A randomized controlled trial of cholecalciferol supplementation in patients on maintenance hemodialysis.

作者信息

Bansal Beena, Bansal Shyam Bihari, Mithal Ambrish, Kher Vijay, Marwaha R, Singh Padam, Irfan Nasir

机构信息

Senior Consultant, Division of Endocrinology and Diabetes, Kidney and Urology Institute, Gurgaon, Haryana, India.

Senior Consultant, Kidney and Urology Institute, Gurgaon, Haryana, India.

出版信息

Indian J Endocrinol Metab. 2014 Sep;18(5):655-61. doi: 10.4103/2230-8210.139227.

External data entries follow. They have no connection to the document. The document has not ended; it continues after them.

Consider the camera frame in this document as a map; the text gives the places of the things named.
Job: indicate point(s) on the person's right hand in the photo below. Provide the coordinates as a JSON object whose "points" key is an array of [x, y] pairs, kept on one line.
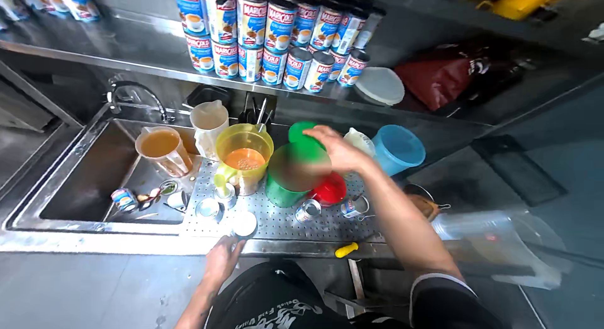
{"points": [[342, 152]]}

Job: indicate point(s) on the person's left hand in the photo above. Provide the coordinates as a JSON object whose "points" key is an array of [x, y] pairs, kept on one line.
{"points": [[220, 260]]}

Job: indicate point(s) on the person's left thumb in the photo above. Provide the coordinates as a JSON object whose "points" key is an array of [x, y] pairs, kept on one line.
{"points": [[239, 247]]}

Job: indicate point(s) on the person's left fingers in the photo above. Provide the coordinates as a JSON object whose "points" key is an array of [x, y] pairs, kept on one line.
{"points": [[223, 242]]}

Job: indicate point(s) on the person's right fingers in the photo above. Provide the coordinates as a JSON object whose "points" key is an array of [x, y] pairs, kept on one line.
{"points": [[318, 132]]}

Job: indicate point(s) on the green round lid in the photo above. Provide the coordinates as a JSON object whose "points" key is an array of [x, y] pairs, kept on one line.
{"points": [[298, 133]]}

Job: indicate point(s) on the tin cup with white liquid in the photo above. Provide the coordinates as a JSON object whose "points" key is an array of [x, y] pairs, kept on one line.
{"points": [[244, 224]]}

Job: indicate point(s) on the person's right forearm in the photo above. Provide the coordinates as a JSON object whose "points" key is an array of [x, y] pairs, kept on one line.
{"points": [[406, 215]]}

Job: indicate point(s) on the person's left forearm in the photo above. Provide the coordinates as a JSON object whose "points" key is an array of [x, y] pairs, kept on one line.
{"points": [[199, 300]]}

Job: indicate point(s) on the open silver tin can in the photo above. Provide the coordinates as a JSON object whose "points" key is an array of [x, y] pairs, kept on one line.
{"points": [[208, 209], [308, 211]]}

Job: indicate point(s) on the crumpled white translucent container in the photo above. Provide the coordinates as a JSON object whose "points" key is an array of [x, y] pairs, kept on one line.
{"points": [[359, 141]]}

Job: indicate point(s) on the open ribbed tin can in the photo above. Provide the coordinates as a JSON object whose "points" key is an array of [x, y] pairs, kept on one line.
{"points": [[228, 197]]}

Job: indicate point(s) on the perforated metal tray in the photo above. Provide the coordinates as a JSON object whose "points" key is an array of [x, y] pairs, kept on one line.
{"points": [[278, 223]]}

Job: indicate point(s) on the red plastic container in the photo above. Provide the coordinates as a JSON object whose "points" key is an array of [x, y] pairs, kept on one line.
{"points": [[330, 190]]}

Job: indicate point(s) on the small white cup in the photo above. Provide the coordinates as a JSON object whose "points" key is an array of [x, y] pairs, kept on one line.
{"points": [[177, 199]]}

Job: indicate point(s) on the person's body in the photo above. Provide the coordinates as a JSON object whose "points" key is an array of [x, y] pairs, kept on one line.
{"points": [[278, 300]]}

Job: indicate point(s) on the green plastic pitcher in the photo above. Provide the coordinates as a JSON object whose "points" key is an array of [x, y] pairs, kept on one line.
{"points": [[283, 192]]}

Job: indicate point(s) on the black utensil holder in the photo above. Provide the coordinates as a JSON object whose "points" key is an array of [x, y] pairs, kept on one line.
{"points": [[249, 115]]}

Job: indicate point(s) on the white round lid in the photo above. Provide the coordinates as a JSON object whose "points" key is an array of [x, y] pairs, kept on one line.
{"points": [[380, 85]]}

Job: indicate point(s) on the yellow translucent pitcher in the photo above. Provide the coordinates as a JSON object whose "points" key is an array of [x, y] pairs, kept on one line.
{"points": [[240, 140]]}

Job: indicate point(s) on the small round green-bottomed dish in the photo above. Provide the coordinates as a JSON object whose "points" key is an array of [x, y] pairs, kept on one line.
{"points": [[168, 188]]}

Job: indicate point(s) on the blue plastic container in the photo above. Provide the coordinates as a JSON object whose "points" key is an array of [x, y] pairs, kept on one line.
{"points": [[398, 152]]}

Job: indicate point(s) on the stack of blue white cans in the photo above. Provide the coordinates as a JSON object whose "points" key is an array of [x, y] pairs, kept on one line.
{"points": [[278, 34]]}

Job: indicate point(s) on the crushed blue labelled can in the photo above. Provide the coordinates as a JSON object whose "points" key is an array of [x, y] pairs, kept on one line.
{"points": [[124, 199]]}

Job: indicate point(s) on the cloudy translucent pitcher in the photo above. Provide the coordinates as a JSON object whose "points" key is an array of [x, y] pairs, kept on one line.
{"points": [[207, 126]]}

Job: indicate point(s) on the clear pitcher with brown liquid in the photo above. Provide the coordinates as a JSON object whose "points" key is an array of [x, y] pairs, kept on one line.
{"points": [[165, 147]]}

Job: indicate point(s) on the black plastic tray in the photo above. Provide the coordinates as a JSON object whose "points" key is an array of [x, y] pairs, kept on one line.
{"points": [[207, 95]]}

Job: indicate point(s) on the dark red plastic bag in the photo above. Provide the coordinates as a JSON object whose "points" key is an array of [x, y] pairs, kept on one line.
{"points": [[439, 76]]}

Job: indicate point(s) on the stainless steel sink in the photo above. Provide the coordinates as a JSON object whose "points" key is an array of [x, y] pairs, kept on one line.
{"points": [[89, 187]]}

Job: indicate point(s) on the chrome faucet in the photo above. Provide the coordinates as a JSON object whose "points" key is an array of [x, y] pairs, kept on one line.
{"points": [[141, 89]]}

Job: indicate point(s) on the stack of clear plastic cups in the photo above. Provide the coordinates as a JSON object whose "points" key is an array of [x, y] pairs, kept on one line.
{"points": [[472, 224]]}

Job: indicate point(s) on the clear plastic bag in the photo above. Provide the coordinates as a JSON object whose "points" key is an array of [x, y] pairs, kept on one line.
{"points": [[528, 251]]}

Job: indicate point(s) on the yellow plastic object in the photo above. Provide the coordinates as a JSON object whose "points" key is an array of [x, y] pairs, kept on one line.
{"points": [[524, 2]]}

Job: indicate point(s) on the row of blue labelled cans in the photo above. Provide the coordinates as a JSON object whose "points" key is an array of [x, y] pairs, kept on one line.
{"points": [[54, 2]]}

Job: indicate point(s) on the metal wall shelf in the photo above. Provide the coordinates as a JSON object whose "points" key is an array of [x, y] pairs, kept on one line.
{"points": [[137, 50]]}

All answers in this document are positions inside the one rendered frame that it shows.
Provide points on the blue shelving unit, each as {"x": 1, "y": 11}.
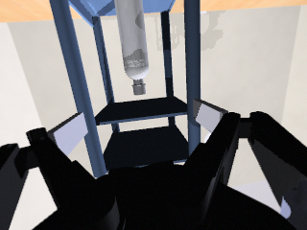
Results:
{"x": 141, "y": 147}

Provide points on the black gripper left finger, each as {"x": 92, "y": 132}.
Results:
{"x": 87, "y": 203}

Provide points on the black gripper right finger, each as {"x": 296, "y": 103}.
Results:
{"x": 282, "y": 158}

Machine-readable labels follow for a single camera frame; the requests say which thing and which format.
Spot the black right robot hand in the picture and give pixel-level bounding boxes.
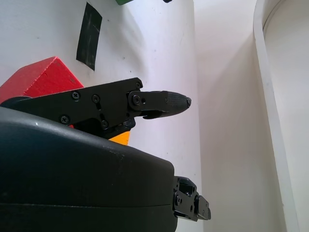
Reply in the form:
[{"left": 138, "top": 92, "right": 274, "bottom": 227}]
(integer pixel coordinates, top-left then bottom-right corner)
[{"left": 0, "top": 77, "right": 212, "bottom": 232}]

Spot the white curved panel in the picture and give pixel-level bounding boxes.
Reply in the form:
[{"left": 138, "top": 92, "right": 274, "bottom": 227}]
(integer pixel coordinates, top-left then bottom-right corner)
[{"left": 253, "top": 0, "right": 309, "bottom": 232}]

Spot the yellow cube block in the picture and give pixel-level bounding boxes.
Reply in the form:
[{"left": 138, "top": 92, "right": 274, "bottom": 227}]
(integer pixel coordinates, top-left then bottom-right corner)
[{"left": 108, "top": 130, "right": 131, "bottom": 146}]

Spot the red cube block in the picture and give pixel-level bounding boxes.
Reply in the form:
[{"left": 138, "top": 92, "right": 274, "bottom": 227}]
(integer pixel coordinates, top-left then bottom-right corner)
[{"left": 0, "top": 56, "right": 84, "bottom": 129}]

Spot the black tape strip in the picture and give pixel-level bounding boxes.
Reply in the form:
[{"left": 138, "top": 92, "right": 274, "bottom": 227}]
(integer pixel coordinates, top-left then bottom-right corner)
[{"left": 76, "top": 1, "right": 103, "bottom": 72}]

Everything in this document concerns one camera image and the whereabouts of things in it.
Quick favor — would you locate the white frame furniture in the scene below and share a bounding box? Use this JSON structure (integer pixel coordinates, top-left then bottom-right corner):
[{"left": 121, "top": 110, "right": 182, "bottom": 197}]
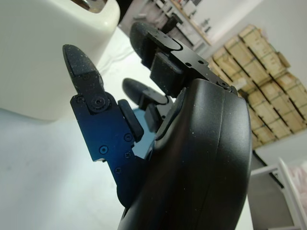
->
[{"left": 248, "top": 157, "right": 307, "bottom": 230}]

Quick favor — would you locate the blue rectangular tray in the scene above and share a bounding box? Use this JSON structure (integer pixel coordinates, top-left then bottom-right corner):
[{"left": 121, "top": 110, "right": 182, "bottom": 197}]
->
[{"left": 130, "top": 107, "right": 159, "bottom": 159}]

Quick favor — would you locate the stack of wooden crates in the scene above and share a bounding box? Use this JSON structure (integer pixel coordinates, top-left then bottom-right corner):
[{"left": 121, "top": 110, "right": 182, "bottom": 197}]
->
[{"left": 205, "top": 23, "right": 307, "bottom": 149}]

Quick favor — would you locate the white two-slot toaster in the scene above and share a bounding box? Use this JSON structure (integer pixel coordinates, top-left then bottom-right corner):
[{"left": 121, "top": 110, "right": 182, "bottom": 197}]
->
[{"left": 0, "top": 0, "right": 121, "bottom": 123}]

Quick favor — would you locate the workbench with equipment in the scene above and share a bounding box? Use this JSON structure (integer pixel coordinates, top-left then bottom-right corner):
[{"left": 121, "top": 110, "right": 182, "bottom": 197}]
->
[{"left": 119, "top": 0, "right": 217, "bottom": 53}]

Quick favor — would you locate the pink cloth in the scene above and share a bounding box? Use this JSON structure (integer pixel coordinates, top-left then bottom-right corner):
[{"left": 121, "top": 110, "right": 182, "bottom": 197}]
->
[{"left": 287, "top": 166, "right": 307, "bottom": 199}]

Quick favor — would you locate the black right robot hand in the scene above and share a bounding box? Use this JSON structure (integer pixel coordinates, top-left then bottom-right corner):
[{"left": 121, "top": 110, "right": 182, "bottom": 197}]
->
[{"left": 62, "top": 22, "right": 253, "bottom": 230}]

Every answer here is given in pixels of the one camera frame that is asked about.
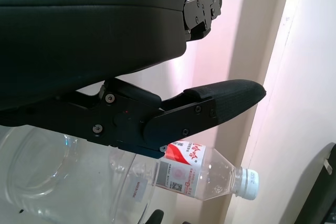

DOI:10.4103/2230-8210.139227
PMID:25285282
原文链接:https://pmc.ncbi.nlm.nih.gov/articles/PMC4171888/
Abstract

BACKGROUND

Vitamin D deficiency is common in Indian patients with chronic kidney disease (CKD) on maintenance hemodialysis (MHD), but optimal dose of cholecalciferol is unclear.

MATERIALS AND METHODS

A total of 45 consenting patients were randomized to intervention and control groups. In the intervention group, patients (n = 35) with serum 25-hydroxy vitamin D (25(OH)D) < 30 ng/mL (n = 33), received oral cholecalciferol 60,000 units/week for 6 weeks. The serum levels of 25(OH)D, calcium, phosphorus, albumin, and parathyroid hormone (PTH) were measured at 0, 6, and 12 weeks. In the control group (n = 10), these were estimated at 0 and 6 weeks.

RESULTS

In the intervention group, 25/35 patients completed the supplementation at 6 weeks and 20/35 were available at 12 weeks. The mean baseline level of 25(OH)D was 9.59 ± 7.59 ng/mL, and after 6 weeks 19.51 ± 4.27 ng/mL, mean increase being 9.99 ± 6.83 ng/mL, which was highly significant (P < 0.0001). After discontinuing supplementation at 6 weeks, serum 25(OH)D level dropped significantly from 6 to 12 weeks [-2.84 ± 6.25 ng/mL (P = 0.04)]. However, it was still significantly higher at 12 weeks (16.08 ± 8.27 ng/mL) as compared with the baseline. PTH and calcium did not change significantly with supplementation. The change in serum 25(OH)D level from baseline to 6 weeks in the intervention group was inversely related to baseline 25(OH)D levels and patient's weight. In the control group, change in 25(OH)D from baseline to 6 weeks was not significant.

CONCLUSION

Supplementation with cholecalciferol 60,000 unit/week for 6 weeks was insufficient to achieve optimal levels of 25(OH)D in Indian patients with CKD on MHD.

摘要

背景

在接受维持性血液透析(MHD)的印度慢性肾脏病(CKD)患者中,维生素D缺乏很常见,但胆钙化醇的最佳剂量尚不清楚。

材料与方法

共有45名同意参与的患者被随机分为干预组和对照组。在干预组中,血清25-羟维生素D(25(OH)D)<30 ng/mL的患者(n = 35)(n = 33),接受每周60,000单位的口服胆钙化醇,持续6周。在第0、6和12周测量血清25(OH)D、钙、磷、白蛋白和甲状旁腺激素(PTH)水平。在对照组(n = 10)中,在第0和6周进行这些指标的评估。

结果

在干预组中,25/35名患者在6周时完成了补充,20/35名患者在12周时仍可进行评估。25(OH)D的平均基线水平为9.59±7.59 ng/mL,6周后为19.51±4.27 ng/mL,平均升高9.99±6.83 ng/mL,差异具有高度显著性(P<0.0001)。在6周停止补充后,血清25(OH)D水平在6至12周显著下降[-2.84±6.25 ng/mL(P = 0.04)]。然而,与基线相比,在12周时仍显著更高(16.08±8.27 ng/mL)。补充后PTH和钙没有显著变化。干预组中血清25(OH)D水平从基线到6周的变化与基线25(OH)D水平和患者体重呈负相关。在对照组中,25(OH)D从基线到6周的变化不显著。

结论

对于接受MHD的印度CKD患者,每周补充60,000单位胆钙化醇持续6周不足以达到25(OH)D的最佳水平。